Il Polietilene è il materiale plastico più diffuso al mondo, con una lavorazione media di ottanta milioni di tonnellate all’anno. È resistente, conveniente, e trova uso nella fabbricazione di moltissimi tipi di contenitori, dai sacchetti di plastica alle bottiglie. Sfortunatamente, però, il Polietilene, o Politene (i nomi sono equivalenti e si abbreviano con PE) presenta un difetto di base di grande peso e importanza, soprattutto oggi che l’ecologia è diventata un fattore da valutare attentamente in ogni decisione: è molto inquinante, perché la sua stabilità lo rende resistente alla regolare decomposizione nell’ambiente. Questo genera problemi di diverso ordine: anzitutto, evidentemente, ecologici, dato che qualsiasi smaltimento del politene è solo un accumulo; in secondo luogo, faunistici, in quanto i sacchetti abbandonati sono un rischio letale per gli animali selvatici, che possono soffocarvi; e in terzo luogo, estetici, in quanto i sacchetti abbandonati deturpano l’ambiente. Per questa motivazione, da più parti e da diversi anni si auspica la fabbricazione di un nuovo tipo di pellicola di politene biodegradabile, che renda praticabile un reale smaltimento di questa sostanza in condizioni di sicurezza ed efficacia.

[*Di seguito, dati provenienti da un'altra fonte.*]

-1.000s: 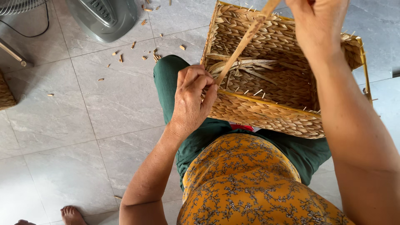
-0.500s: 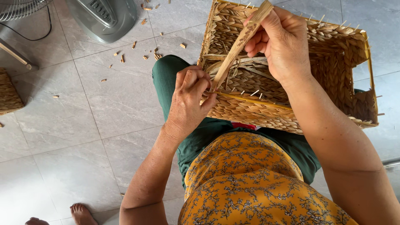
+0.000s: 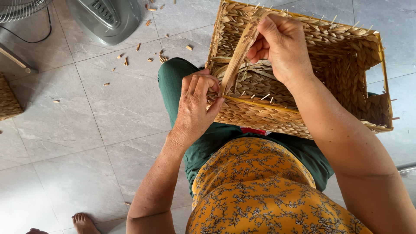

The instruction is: The person sits on the floor with a woven basket on their lap and weaves flat natural-fiber strips into the basket's rim and side, tucking and tightening each strip by hand. They rotate the basket to reach different sections and press the woven strips into place.

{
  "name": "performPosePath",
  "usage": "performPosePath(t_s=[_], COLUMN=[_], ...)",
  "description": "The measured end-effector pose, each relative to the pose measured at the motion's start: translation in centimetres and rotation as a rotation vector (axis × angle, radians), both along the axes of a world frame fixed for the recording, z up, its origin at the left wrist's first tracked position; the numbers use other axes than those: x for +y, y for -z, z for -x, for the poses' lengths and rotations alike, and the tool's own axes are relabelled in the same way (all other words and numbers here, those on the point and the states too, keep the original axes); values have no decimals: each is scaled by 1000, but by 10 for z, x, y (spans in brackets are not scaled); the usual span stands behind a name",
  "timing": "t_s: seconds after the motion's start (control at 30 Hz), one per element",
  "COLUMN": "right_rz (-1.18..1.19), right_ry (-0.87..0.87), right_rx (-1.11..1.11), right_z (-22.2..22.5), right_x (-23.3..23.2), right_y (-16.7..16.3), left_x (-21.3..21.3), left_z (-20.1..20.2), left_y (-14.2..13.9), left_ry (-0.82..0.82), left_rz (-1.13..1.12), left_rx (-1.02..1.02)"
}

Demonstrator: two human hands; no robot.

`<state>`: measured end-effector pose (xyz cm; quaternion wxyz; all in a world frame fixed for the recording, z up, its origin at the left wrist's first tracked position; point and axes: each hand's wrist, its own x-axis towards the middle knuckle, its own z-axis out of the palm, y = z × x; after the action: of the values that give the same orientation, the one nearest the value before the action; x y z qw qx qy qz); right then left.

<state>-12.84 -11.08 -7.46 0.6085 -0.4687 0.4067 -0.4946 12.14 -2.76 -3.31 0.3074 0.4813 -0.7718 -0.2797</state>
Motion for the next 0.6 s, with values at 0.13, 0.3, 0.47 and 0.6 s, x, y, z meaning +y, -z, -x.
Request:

La scienza e la ricerca non sono rimaste inattive a tal proposito, e al momento sono due I binari sui quali si sta lavorando per conseguire questo obiettivo: uno prevede di variare le lunghe catene polimeriche di carbonio del politene con un additivo che le renda biodegradabili, e l’altro si propone di mutare interamente la sostanza di partenza con cui realizzare il politene, scegliendone una biodegradabile, per la precisione l’amido.
Nel primo caso, alla catena di carbonio vengono aggiunte sostanze che la rendono degradabile con l’esposizione all’ossigeno, in un tempo che va da sei mesi a due anni. Il procedimento di biodegradazione ha due fasi: nella prima, l’ossigeno distrugge la plastica riducendola in piccoli frammenti (di dimensioni molecolari), e nella seconda questi ultimi vengono digeriti, ossia convertiti in biossido di carbonio, acqua e biomassa, dai normali batteri dell’ambiente. Questa plastica ha, in opera, la stessa durevolezza di quella tradizionale, è economica, e non tossica: il suo fondamentale difetto è di non essere compostabile, e di necessitare la presenza di ossigeno per decomporsi.
Il secondo approccio, al contrario, prevede di scartare completamente dall’equazione tutto il processo produttivo del politene come lo conosciamo, per lavorare invece su amido da fonti biologiche, che possono essere ad esempio patate, mais o grano. Il risultato prende il nome di “bioplastica”, e degrada velocemente e quasi completamente – in media, del 90% del suo peso in un tempo inferiore ai 180 giorni; per ottenere il risultato però non può essere abbandonata nell’ambiente, ma richiede degli impieanti di compostaggio appositi. I suoi svantaggi sono il costo molto elevato, le caratteristiche meccaniche, che sono nettamente inferiori rispetto alla plastica tradizionale, e la necessità di deviare molte coltivazioni dall’alimentazione alla produzione di materia prima per la plastica.
Il dilemma è serio, se pensiamo che il Giappone, che lo sente molto, ha valutato in 90 miliardi di dollari la grandezza del mercato che si aprirebbe con una reale soluzione pratica al problema dell’inquinamento da plastica. Rimane promettente la via intravista da Daniel Burd, un sedicenne Canadese, che ha scoperto come l’azione combinata di due batteri possa decomporre del 40% i sacchetti di plastica abbandonati in pochi mesi.